§ Directions for this task
Everything in the listing should be restated word for word.

***** Entries supplied *****

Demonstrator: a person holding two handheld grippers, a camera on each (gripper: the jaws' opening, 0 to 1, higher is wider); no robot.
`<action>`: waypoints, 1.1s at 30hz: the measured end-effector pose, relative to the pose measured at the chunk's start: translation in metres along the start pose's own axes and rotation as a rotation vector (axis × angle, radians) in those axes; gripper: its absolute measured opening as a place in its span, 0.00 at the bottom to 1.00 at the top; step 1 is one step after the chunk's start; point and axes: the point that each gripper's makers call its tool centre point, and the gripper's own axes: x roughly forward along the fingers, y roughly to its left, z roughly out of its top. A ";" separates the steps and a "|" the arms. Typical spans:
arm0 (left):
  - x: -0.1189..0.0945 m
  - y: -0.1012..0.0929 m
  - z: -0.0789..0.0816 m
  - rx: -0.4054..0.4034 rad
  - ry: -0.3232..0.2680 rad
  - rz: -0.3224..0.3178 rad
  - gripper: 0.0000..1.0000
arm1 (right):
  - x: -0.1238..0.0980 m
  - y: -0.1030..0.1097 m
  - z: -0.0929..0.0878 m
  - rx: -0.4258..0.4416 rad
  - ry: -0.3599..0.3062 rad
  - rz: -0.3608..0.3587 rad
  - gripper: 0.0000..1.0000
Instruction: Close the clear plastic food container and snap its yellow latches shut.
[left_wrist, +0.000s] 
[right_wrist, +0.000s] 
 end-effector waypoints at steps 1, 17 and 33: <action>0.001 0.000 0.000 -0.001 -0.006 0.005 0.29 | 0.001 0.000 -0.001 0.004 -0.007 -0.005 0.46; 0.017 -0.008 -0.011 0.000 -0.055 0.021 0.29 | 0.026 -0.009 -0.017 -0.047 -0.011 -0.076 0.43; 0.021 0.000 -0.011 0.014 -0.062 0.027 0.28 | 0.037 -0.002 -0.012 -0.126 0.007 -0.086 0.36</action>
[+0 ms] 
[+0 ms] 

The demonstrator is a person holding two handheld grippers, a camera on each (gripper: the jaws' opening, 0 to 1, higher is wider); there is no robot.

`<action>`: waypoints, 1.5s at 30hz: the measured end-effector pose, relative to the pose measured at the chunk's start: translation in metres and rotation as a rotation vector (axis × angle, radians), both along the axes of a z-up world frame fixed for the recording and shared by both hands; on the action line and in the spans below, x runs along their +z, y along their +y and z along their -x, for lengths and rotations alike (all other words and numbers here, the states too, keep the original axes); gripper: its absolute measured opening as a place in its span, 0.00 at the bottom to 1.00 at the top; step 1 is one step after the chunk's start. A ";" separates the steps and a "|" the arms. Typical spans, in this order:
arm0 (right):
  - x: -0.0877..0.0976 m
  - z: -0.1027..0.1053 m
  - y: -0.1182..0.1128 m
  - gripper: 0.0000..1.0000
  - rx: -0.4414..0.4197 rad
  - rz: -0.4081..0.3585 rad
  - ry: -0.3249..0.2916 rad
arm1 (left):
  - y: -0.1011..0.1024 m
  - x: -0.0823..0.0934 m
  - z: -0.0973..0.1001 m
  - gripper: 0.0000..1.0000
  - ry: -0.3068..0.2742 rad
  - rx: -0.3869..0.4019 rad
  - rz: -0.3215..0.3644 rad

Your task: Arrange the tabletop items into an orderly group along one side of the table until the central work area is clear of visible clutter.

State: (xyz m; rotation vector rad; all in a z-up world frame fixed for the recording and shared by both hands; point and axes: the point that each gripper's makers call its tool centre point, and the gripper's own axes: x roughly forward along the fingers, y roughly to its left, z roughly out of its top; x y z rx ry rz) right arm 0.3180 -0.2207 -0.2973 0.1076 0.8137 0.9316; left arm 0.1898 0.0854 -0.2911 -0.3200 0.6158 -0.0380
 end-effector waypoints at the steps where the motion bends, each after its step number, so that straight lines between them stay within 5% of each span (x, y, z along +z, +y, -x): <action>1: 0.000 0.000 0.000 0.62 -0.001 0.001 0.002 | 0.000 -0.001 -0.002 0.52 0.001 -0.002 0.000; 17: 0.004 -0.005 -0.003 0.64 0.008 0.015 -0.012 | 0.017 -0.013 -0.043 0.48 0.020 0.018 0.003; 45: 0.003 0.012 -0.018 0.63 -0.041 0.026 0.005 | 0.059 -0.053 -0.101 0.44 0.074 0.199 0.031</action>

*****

§ Answer to this exercise
Demonstrator: a person holding two handheld grippers, a camera on each (gripper: the jaws' opening, 0 to 1, higher is wider); no robot.
`<action>`: waypoints, 1.1s at 30hz: the measured end-effector pose, relative to the pose measured at the chunk's start: translation in metres along the start pose's own axes and rotation as a rotation vector (axis × angle, radians) in those axes; gripper: its absolute measured opening as a place in its span, 0.00 at the bottom to 1.00 at the top; step 1 is one step after the chunk's start; point and axes: the point that each gripper's makers call its tool centre point, and the gripper's own axes: x roughly forward along the fingers, y roughly to its left, z roughly out of its top. A ";" separates the steps and a "|" the arms. Typical spans:
arm0 (left):
  - x: -0.1189..0.0945 m
  - y: -0.1012..0.0929 m
  - z: -0.0789..0.0816 m
  - rx: -0.4054..0.4034 rad
  - ry: -0.3232..0.2680 rad
  - rz: -0.3224..0.3178 rad
  - gripper: 0.0000..1.0000
arm1 (right):
  - x: -0.1238..0.0980 m
  - y: -0.1030..0.1097 m
  - z: -0.0929..0.0878 m
  - rx: -0.4258..0.4416 rad
  - ry: -0.3599..0.3062 rad
  - rz: -0.3608..0.3587 rad
  - gripper: 0.0000..1.0000
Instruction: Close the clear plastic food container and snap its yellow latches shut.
[left_wrist, +0.000s] 
[right_wrist, +0.000s] 
 end-effector waypoints at steps 1, 17 and 33: <action>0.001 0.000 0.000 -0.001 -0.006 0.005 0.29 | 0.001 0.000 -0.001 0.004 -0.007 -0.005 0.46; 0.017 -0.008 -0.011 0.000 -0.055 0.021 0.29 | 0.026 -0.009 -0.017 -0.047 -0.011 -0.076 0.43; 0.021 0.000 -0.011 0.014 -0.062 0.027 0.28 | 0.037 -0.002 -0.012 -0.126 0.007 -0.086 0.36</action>
[+0 ms] 
[+0 ms] 

The demonstrator is a person holding two handheld grippers, a camera on each (gripper: the jaws' opening, 0 to 1, higher is wider); there is no robot.

`<action>`: waypoints, 1.5s at 30hz: the measured end-effector pose, relative to the pose measured at the chunk's start: translation in metres and rotation as a rotation vector (axis × angle, radians), both along the axes of a z-up world frame fixed for the recording and shared by both hands; on the action line and in the spans below, x runs along their +z, y along their +y and z along their -x, for lengths and rotations alike (all other words and numbers here, the states too, keep the original axes); gripper: its absolute measured opening as a place in its span, 0.00 at the bottom to 1.00 at the top; step 1 is one step after the chunk's start. A ";" separates the steps and a "|" the arms. Typical spans, in this order:
arm0 (right):
  - x: -0.0877..0.0976 m
  - z: -0.1027..0.1053 m
  - y: -0.1182..0.1128 m
  - gripper: 0.0000..1.0000
  - rx: -0.4414..0.4197 rad
  - rz: -0.4081..0.3585 rad
  - ry: -0.3249..0.2916 rad
arm1 (left):
  - y: -0.1011..0.1024 m
  - x: -0.0823..0.0934 m
  - z: -0.0973..0.1001 m
  - gripper: 0.0000..1.0000
  - ry: -0.3068..0.2742 rad
  - rx: -0.3869..0.4019 rad
  - rz: -0.3215..0.3644 rad

Your task: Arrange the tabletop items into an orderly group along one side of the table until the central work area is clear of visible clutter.

State: (xyz m; rotation vector rad; all in a z-up world frame fixed for the recording and shared by both hands; point and axes: the point that each gripper's makers call its tool centre point, and the gripper's own axes: x roughly forward along the fingers, y roughly to its left, z roughly out of its top; x y z rx ry rz) right arm 0.3180 -0.2207 -0.2973 0.1076 0.8137 0.9316; left arm 0.1898 0.0854 -0.2911 -0.3200 0.6158 -0.0380
 end-effector waypoints at the steps where the motion bends, each after its step number, so that straight lines between them stay within 5% of each span (x, y, z along +z, +y, -x): <action>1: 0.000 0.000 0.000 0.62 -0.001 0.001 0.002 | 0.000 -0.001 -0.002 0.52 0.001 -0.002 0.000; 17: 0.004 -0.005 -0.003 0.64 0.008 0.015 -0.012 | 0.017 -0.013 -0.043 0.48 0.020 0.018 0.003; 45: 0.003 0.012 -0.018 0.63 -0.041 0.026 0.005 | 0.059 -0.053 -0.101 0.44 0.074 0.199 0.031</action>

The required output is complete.